3D sketchbook: an archive of the artist’s inspiration
- cnualart
- Feb 25, 2012
- 2 min read
Updated: Apr 15, 2020
Zerostation is a Saigon-based arts organisation that aims to connect Vietnamese and international art practitioners. It regularly holds exhibitions of contemporary art, which is not yet a popular form of art in Vietnam. The current show by Truong Thien is called ‘Plastic Bags’.
For those of us for who the words ‘plastic bag’ mean disposable carrier bag, the title suggested environmental commentary. Not the case. Too bad – in a city that generates about 4000 tons of waste daily. The exhibits are neat rows of newly purchased plastic pouches, some with the price sticker on, containing mementoes, small objects, found or saved by-products of daily life consumption. The artist has been collecting things since 2009, adding small hand-written notes and organising them in clear zip-lock bags.
While one may cogitate on the individual and/or interrelated meanings of the various words and objects attached to the exhibition walls, one might look at the show differently and take in the bigger picture. The ‘Plastic Bags’ are an example of a different purpose of art practice: archiving. This collection is not a contrived attempt to play with binaries. The artist is doing some very basic hoarding, a common practice for many artists. You might call hoarding the practice keeping a database of inspiration. It’s not a new thing, and neither is the concept of creating art archives. Both activities go well together.

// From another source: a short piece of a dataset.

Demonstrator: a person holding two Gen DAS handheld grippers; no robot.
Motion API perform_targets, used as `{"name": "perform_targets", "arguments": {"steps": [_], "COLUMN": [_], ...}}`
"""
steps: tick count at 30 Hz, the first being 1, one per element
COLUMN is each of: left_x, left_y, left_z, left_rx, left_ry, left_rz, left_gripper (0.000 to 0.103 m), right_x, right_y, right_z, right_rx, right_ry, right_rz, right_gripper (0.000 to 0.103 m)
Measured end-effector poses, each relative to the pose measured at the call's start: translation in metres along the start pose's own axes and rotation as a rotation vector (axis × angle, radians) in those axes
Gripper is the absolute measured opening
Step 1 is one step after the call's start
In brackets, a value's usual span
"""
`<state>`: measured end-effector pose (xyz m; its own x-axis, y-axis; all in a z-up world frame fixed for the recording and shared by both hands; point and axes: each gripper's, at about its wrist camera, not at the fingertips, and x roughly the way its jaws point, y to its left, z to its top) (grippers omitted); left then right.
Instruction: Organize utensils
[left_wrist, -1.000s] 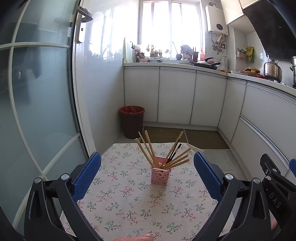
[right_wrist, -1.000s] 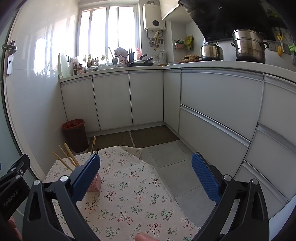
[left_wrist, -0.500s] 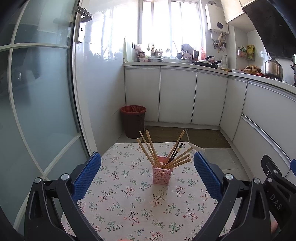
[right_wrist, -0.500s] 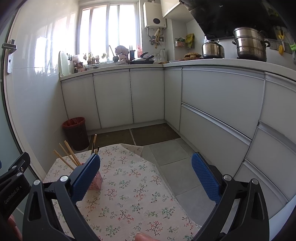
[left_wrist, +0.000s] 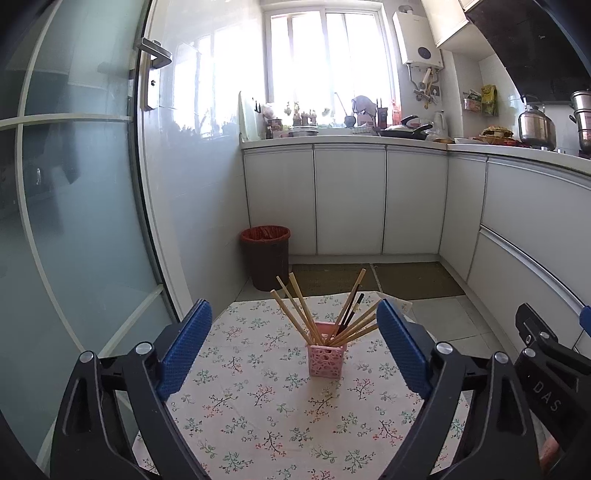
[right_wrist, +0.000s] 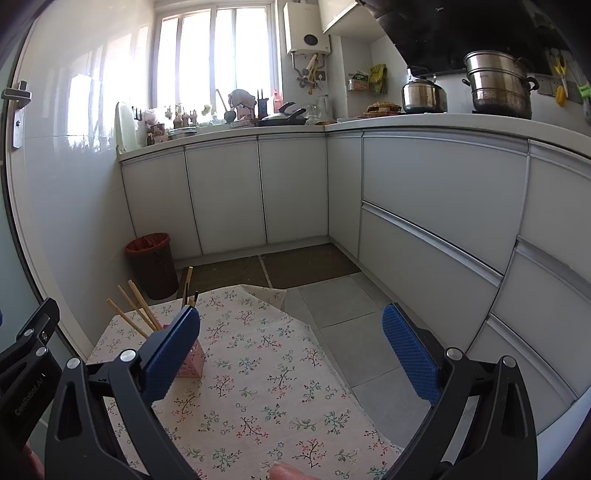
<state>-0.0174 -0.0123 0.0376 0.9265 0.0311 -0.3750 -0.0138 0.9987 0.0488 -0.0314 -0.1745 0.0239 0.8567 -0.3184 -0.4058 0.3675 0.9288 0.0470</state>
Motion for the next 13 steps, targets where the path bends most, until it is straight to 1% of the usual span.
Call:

Truong Thien’s artwork is a union of text and object, not to engage the viewer into multilayered readings, but because this compendium is, in fact, a 3D sketchbook. Artists’ sketchbooks are collections of ideas that occur at random moments in life. Most people will be familiar with images of Leonardo’s sketchbooks, brimming with drawings, annotations and personal comments. the artist here is doing the same, collecting ideas to give them more thought and form at a later stage. The original intention was not to exhibit each plastic bag as a finished artwork, but the growth of the archive led to it’s becoming a coherent artwork. The final outcome now open to the public is a by-product of the process of thinking about art and acquiring sources of inspiration. The selection and presentation of the material is just an original way of illustrating that process.
At this point, the ‘sketches’ take on the role of finished pieces. The uniform aesthetic of the glossy wrap allows us to see each anecdotal souvenir as a stand-alone entity. There is no no desire to fragment, and no need for meta narratives. This ensemble is a sculptural umbrella of real-life snapshots. Amusing, sloppy and arbitrary snapshots of the artist’s observations of the world around him.